Work to be completed —
Give a verbatim copy of the lines below, minus the pictures.

Records for the exercise —
-----

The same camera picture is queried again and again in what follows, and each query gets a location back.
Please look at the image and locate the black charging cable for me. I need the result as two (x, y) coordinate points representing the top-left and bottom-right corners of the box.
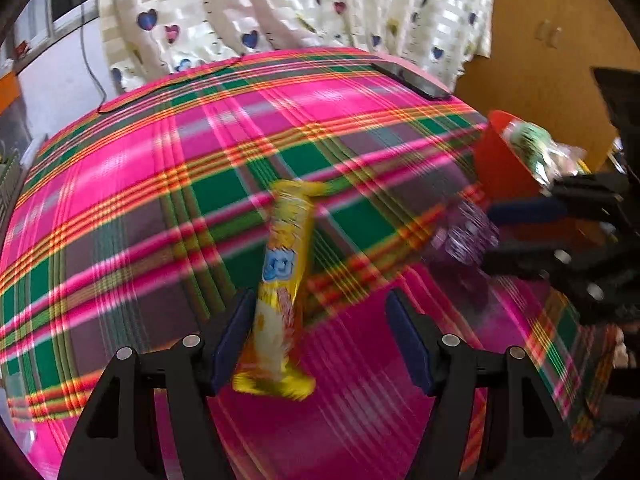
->
(79, 0), (244, 115)

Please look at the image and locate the golden yellow snack bar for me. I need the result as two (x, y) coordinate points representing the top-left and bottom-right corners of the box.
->
(232, 180), (328, 401)

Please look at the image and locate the clear bag of peanuts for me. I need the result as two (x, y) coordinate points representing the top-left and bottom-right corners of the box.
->
(501, 118), (587, 188)

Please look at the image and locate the purple snack packet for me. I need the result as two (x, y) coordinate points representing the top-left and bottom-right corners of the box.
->
(423, 200), (499, 266)

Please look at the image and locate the orange storage box lid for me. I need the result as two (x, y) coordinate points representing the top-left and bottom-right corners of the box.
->
(0, 70), (21, 114)

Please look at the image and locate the brown wooden wardrobe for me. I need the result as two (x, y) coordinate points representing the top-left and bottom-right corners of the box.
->
(454, 0), (639, 170)

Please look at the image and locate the red woven plastic basket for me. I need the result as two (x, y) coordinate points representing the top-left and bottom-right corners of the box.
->
(474, 110), (605, 247)

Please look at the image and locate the black smartphone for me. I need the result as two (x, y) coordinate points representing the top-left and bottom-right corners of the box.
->
(371, 62), (451, 101)

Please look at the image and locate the heart patterned white curtain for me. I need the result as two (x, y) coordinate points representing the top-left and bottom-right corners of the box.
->
(98, 0), (494, 91)

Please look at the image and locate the colourful plaid tablecloth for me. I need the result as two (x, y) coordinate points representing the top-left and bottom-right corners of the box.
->
(1, 49), (614, 479)

-----

Response for this exercise —
The same camera picture is queried again and again in what follows, and each query gets a location back.
Please look at the image and locate the black charging cable for me. I need the result as two (x, y) coordinate points representing the top-left and bottom-right corners of the box.
->
(79, 0), (244, 115)

Please look at the image and locate the golden yellow snack bar for me. I need the result as two (x, y) coordinate points representing the top-left and bottom-right corners of the box.
->
(232, 180), (328, 401)

Please look at the image and locate the clear bag of peanuts for me. I need the result as two (x, y) coordinate points representing the top-left and bottom-right corners of the box.
->
(501, 118), (587, 188)

Please look at the image and locate the purple snack packet for me. I need the result as two (x, y) coordinate points representing the top-left and bottom-right corners of the box.
->
(423, 200), (499, 266)

Please look at the image and locate the orange storage box lid for me. I need the result as two (x, y) coordinate points representing the top-left and bottom-right corners of the box.
->
(0, 70), (21, 114)

Please look at the image and locate the brown wooden wardrobe for me. I need the result as two (x, y) coordinate points representing the top-left and bottom-right corners of the box.
->
(454, 0), (639, 170)

Please look at the image and locate the red woven plastic basket for me. I need the result as two (x, y) coordinate points representing the top-left and bottom-right corners of the box.
->
(474, 110), (605, 247)

Please look at the image and locate the black smartphone for me. I need the result as two (x, y) coordinate points representing the top-left and bottom-right corners of the box.
->
(371, 62), (451, 101)

Please look at the image and locate the heart patterned white curtain for me. I need the result as two (x, y) coordinate points representing the top-left and bottom-right corners of the box.
->
(98, 0), (494, 91)

Please look at the image and locate the colourful plaid tablecloth for me. I need the result as two (x, y) coordinate points representing the top-left and bottom-right corners of the box.
->
(1, 49), (614, 479)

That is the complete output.